Para orar a solas , hay que aprender a hacerlo con la totalidad de mi persona. El cuerpo toma parte importante en la oración.

Por ello, debemos saber educarlo para que nos ayude positivamente, en nuestra búsqueda de Dios.

Presentamos algunas técnicas de relajación e interiorización.

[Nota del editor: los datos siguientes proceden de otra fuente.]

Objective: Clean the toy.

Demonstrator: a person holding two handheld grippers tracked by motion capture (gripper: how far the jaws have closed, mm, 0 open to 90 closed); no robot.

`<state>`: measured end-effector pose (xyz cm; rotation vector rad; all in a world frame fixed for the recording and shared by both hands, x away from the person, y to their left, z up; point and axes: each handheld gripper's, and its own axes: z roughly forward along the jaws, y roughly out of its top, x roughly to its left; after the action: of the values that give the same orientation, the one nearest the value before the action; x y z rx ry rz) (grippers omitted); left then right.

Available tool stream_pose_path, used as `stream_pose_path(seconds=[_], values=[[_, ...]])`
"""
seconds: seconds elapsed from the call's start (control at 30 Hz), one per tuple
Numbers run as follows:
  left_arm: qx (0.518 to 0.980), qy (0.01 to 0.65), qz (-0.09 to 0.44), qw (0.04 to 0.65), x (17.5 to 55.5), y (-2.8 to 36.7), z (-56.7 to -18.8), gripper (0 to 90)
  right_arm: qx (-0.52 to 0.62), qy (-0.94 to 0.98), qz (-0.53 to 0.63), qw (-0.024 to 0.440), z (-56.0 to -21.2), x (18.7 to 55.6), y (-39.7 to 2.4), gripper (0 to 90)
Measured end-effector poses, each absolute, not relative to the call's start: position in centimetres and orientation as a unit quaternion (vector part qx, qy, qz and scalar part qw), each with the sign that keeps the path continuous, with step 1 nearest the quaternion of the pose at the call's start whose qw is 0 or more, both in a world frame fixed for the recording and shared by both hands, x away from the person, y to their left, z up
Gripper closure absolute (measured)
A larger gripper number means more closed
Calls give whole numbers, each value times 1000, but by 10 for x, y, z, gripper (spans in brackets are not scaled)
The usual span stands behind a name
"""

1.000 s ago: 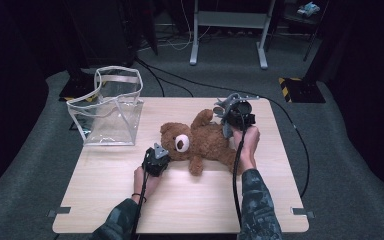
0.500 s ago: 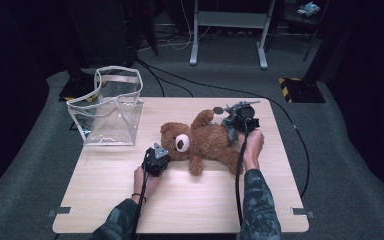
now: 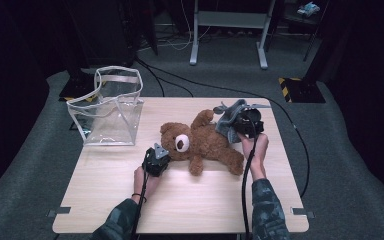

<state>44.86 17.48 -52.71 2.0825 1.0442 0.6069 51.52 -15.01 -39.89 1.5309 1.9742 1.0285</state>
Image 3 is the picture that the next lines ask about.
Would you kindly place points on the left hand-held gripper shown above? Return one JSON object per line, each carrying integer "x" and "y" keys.
{"x": 155, "y": 163}

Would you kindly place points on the brown teddy bear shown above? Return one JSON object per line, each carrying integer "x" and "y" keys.
{"x": 203, "y": 146}

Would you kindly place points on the white metal desk frame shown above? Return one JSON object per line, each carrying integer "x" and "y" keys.
{"x": 230, "y": 20}

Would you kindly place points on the blue white packet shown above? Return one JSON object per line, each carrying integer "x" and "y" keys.
{"x": 308, "y": 9}

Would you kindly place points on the grey table bracket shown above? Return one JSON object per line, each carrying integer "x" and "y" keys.
{"x": 60, "y": 211}
{"x": 301, "y": 212}

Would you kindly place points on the person's right hand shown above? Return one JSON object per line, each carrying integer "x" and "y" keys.
{"x": 256, "y": 153}

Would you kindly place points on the black wristband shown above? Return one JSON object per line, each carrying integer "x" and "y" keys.
{"x": 138, "y": 196}

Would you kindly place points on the grey cloth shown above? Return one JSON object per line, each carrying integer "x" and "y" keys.
{"x": 226, "y": 123}

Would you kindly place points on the clear plastic bag white trim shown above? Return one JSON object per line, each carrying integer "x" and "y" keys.
{"x": 113, "y": 123}

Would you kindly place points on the black cabinet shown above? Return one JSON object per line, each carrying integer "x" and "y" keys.
{"x": 103, "y": 33}

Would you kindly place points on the black stand base striped edge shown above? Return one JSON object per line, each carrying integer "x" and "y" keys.
{"x": 76, "y": 88}
{"x": 305, "y": 90}

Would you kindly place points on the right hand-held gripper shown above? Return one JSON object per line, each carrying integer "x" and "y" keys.
{"x": 250, "y": 121}

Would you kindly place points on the person's left hand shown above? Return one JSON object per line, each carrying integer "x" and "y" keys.
{"x": 146, "y": 183}

Ejercicio 1: Sentirse por dentro

1. Nos sentamos en una postura que nos ayude a centrarnos…
Relajarse

2. Sentir nuestro cuerpo por dentro,
como si fuéramos buceando
dentro de nosotros…
Recorrerlo por dentro lentamente,
procurando sentirlo,
la cabeza, el cráneo, el cuello, los hombros,
el brazo derecho hasta la punta de los dedos,
el tronco,… recorriendo hacia abajo
la columna vertebral vertebra a vertebra,
la pierna derecha hasta la punta de los dedos,
pierna izquierda hasta la punta de los dedos…

3. Podemos volver a recorrer todo nuestro cuerpo,
despacio, procurando sentirlo por dentro,
desde la cabeza hasta los pies…

4. Sentir como vamos descansando,
como vamos sintiéndonos tonificados…
en paz,
en armonía…

5. Permanecemos atentos a la respiración,
en silencio de todo nuestro ser…

Ejercicio 2: Encuentro con el “yo profundo” (centro personal)

Yo no soy lo que tengo,
lo que hago,
o lo que pienso,
lo que me ocurre,
o lo que quiero.

1. Relajarse, pacificarse, centrarse…

2.Centrar mi atención en la repetición interior de estas ideas, procurando vivirlas:

Yo no soy mi cuerpo,
Yo no soy mis sentimientos,
mis afectos,
mis objetos,
mi salud,
o mi enfermedad,
mi comodidad,
mi incomodidad,
mis disgustos y enfados,
mi dinero,
o mi poder,
mi debilidad,
mis ideas,
mis pensamientos, … , etc.

3. Repetirlas lentamente (sobre todo las que mas me afecten) (hasta pacificarme…

4. Poco a poco, suavemente,
INTUIR una especie de centro…,
intuir el “ yo sujeto”,
el “ yo profundo”…

5. Permanecer en silencio, vivenciándolo…
Caer en la cuenta de la sensación de paz
de armonía,
de gozo interior…
que se experimente en esa vivencia del “ yo profundo “.